# Spartan 300 Pneumatic Tire Kit



## DUNBAR PLUMBING (Sep 11, 2008)

*Part #* *44250700 *

Lists for $133.00 on *www.SpartanTool.com* and out the door it's probably going to $155.00 with shipping.


This is a must have for anyone on this machine. 5-10 pounds in each tire, nearly flat is the way to go. Shoe Booties fit nicely over the tires without much effort.

The nearly flat tires allows for tires, not your upper body to take the shock of going up and down steps. 

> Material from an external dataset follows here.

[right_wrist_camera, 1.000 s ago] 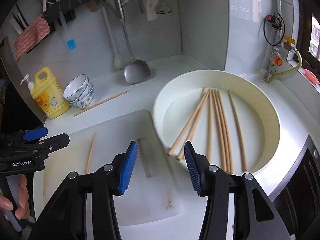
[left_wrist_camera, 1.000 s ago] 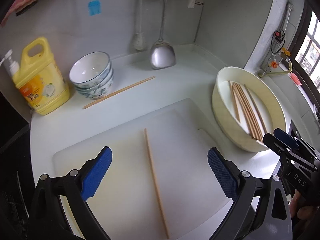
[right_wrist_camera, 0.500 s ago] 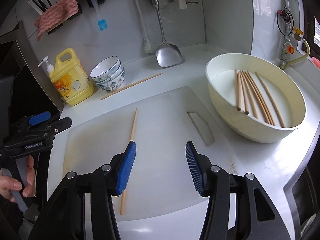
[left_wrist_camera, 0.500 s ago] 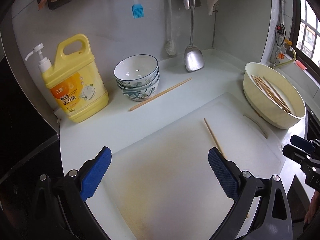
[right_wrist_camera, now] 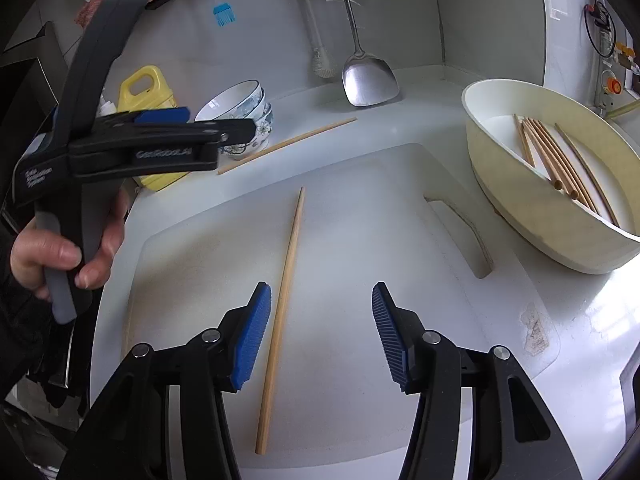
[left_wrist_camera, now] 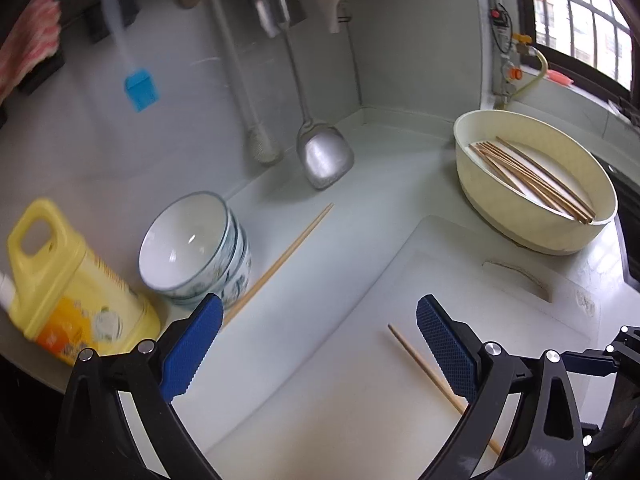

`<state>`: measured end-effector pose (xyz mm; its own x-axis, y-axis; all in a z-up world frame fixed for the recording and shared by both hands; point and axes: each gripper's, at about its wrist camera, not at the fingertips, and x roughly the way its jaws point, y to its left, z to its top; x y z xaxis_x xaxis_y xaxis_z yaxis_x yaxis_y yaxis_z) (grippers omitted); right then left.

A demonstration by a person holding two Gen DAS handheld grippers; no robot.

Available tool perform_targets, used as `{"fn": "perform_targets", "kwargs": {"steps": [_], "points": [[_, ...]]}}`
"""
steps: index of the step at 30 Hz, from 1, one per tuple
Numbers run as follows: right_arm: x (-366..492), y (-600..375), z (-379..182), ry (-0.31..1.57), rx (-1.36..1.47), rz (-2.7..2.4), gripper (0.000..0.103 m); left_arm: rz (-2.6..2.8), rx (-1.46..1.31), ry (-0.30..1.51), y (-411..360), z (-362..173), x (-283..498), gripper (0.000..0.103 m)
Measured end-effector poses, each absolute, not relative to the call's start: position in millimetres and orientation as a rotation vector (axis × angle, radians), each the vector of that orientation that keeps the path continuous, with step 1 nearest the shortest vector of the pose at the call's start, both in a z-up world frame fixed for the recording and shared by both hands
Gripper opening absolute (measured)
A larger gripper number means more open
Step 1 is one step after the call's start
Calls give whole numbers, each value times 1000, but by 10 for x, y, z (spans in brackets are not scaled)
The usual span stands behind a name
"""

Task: Organize utensils
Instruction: 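Close the left tool on the chopstick beside the bowls while the right tool closes on the last board chopstick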

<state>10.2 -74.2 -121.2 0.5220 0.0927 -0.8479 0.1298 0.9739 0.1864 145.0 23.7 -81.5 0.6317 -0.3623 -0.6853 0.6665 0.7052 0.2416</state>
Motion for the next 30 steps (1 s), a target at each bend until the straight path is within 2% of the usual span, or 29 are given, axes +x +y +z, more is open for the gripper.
{"fn": "perform_targets", "kwargs": {"steps": [13,30], "points": [[-12,-361,-1417,1002,170,-187,51,-945,647,576,-308,-1030,1913,96],[-47,-82,-1613,997,138,-310,51,-1032,663,641,-478,-1469,2356,96]]}}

I will say...getting used to those nearly flat tires is tricky but after awhile you'll see that it is making the use of the equipment a far better application, 

especially if you spent years with those hard tires taking every bump or step along the way.






​


----------



## Bill (Jun 17, 2008)

Ha! Looks like the ones on my machine. And yes, I always kept them under inflated. It does seem to be smoother going down stairs too.


----------



## gear junkie (Jun 20, 2008)

Do you think it's worth it on a 1065?


----------



## Plumber Jim (Jun 19, 2008)

I was wondering the same thing. anyone here have them on a 1065? I have though about putting them on my 1065.




Plumber Jim


----------



## MACPLUMB777 (Jun 18, 2008)

http://www.trojantoolmfg.com/

TROJAN TOOL HAS THIS KIT PART # T7705 FOR $129.95 :thumbsup:

FITS BOTH 300 AND 1065 MACHINES, :thumbsup:

SPECIAL NOTE: THESE HAVE BEEN KNOWN TO CAUSE PROBLEMS WITH THE 
SPARTAN FRAMES CRACKING OR BREAKING


----------



## plumb4fun (Feb 18, 2009)

JERRYMAC said:


> http://www.trojantoolmfg.com/
> 
> TROJAN TOOL HAS THIS KIT PART # T7705 FOR $129.95 :thumbsup:
> 
> ...


 You would think that air tires would absorb alot of the shock and put less stress on the 300 frame.


----------